A new algorithm for SIP parameter estimation from multi-frequency IP data: preliminary results
Jeong-Sul Son 1 2 Jung-Ho Kim 1 Myeong-Jong Yi 11 Engineering Geophysics Group, Korea Institute of Geoscience and Mineral Resources, Daejeon 305-350, Korea.
2 Corresponding author. Email: jsson@kigam.re.kr
Exploration Geophysics 38(1) 60-68 https://doi.org/10.1071/EG07009
Submitted: 14 December 2006 Accepted: 31 January 2007 Published: 5 April 2007
Abstract
Conventional analysis of spectral induced polarization (SIP) data consists of measuring impedances over a range of frequencies, followed by spectral analysis to estimate spectral parameters. For the quantitative and accurate estimation of subsurface SIP parameter distribution, however, a sophisticated and stable inversion technique is required.

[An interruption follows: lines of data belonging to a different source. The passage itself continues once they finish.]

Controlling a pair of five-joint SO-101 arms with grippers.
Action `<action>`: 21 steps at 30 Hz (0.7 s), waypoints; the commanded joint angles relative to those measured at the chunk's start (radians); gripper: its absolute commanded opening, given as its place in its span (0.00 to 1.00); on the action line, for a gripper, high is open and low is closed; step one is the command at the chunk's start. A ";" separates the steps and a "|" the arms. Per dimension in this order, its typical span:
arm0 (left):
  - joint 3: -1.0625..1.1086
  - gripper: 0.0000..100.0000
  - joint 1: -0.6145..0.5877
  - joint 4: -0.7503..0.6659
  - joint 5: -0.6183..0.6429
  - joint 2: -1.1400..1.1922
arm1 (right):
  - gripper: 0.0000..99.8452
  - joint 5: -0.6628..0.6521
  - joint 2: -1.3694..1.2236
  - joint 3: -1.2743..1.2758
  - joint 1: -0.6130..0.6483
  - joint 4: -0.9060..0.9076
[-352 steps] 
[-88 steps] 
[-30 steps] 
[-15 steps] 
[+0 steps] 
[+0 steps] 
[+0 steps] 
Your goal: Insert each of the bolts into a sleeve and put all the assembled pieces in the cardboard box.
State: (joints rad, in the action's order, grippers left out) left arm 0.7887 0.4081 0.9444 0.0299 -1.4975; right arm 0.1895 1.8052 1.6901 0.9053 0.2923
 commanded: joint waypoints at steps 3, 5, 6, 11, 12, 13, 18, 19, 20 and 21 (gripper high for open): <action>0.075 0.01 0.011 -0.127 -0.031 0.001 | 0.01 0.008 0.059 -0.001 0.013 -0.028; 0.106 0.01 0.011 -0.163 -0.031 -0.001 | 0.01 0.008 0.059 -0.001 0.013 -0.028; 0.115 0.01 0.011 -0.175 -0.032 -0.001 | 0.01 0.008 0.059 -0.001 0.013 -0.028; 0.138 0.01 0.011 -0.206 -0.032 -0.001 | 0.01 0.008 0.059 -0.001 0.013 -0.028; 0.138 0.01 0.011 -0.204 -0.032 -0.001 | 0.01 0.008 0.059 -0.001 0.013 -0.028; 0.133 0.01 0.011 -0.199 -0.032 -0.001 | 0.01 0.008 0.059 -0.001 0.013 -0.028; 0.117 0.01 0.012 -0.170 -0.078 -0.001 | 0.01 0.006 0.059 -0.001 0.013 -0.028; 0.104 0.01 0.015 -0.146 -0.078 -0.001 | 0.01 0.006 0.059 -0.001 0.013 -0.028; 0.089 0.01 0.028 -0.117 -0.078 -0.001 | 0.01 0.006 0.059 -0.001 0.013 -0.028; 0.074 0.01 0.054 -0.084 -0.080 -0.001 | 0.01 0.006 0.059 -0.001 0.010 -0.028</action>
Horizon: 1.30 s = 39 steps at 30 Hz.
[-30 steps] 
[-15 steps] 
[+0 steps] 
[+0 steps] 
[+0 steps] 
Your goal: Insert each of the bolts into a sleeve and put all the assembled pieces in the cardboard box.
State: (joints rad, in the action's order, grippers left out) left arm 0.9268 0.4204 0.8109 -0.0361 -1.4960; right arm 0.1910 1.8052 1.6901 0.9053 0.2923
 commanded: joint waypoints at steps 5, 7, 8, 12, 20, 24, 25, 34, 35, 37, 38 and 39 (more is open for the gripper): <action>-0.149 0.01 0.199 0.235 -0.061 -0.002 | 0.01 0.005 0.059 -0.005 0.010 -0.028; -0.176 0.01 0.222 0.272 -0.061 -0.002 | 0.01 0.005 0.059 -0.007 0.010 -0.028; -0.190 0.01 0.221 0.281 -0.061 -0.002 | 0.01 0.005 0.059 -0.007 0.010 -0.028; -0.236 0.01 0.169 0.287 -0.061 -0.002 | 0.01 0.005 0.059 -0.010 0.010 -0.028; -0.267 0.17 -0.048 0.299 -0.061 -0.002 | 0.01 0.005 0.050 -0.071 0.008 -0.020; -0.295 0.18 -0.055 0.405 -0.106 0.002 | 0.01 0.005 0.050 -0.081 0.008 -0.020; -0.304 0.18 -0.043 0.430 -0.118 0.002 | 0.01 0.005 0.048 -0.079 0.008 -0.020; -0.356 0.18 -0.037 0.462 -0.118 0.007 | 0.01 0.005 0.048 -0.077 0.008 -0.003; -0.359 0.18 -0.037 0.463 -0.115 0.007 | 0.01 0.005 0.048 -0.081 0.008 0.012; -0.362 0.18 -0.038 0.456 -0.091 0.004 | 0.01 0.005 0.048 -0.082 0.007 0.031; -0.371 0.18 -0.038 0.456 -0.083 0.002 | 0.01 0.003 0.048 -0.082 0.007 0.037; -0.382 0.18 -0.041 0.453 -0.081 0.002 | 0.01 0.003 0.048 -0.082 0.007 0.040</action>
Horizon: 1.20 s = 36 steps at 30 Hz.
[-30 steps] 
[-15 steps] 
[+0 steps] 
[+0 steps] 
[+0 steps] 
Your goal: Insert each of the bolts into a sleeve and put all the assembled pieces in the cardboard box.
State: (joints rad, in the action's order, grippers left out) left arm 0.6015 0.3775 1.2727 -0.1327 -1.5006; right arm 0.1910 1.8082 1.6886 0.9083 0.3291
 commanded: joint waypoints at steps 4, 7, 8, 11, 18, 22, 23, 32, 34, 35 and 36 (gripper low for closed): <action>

In this study, we have developed a two-step inversion approach to obtain the two-dimensional distribution of SIP parameters. In the first inversion step, all the SIP data measured over a range of frequencies are simultaneously inverted, adopting cross regularisation of model complex resistivities at each frequency. The cross regularisation makes it possible to enhance the noise characteristics of the inversion by imposing a strong assumption, that complex resistivities should show similar characteristics over a range of frequencies. In numerical experiments, we could verify that our inversion approach successfully reduced inversion artefacts. As a second step, we have also developed an inversion algorithm to obtain SIP parameters based on the Cole–Cole model, in which frequency-dependent complex resistivities from the first step are inverted to obtain a two-dimensional distribution of SIP parameters. In numerical tests, the SIP parameter images showed a fairly good match with the exact model, which suggests that SIP imaging can provide a very useful subsurface image to complement resistivity.
Key words: Cole–Cole model, complex resistivity, cross regularisation, inversion, SIP, SIP parameter.
Acknowledgment
This research was supported by the Basic Research Project of the Korea Institute of Geosciences and Mineral Resources (KIGAM), funded by the Ministry of Science and Technology of Korea.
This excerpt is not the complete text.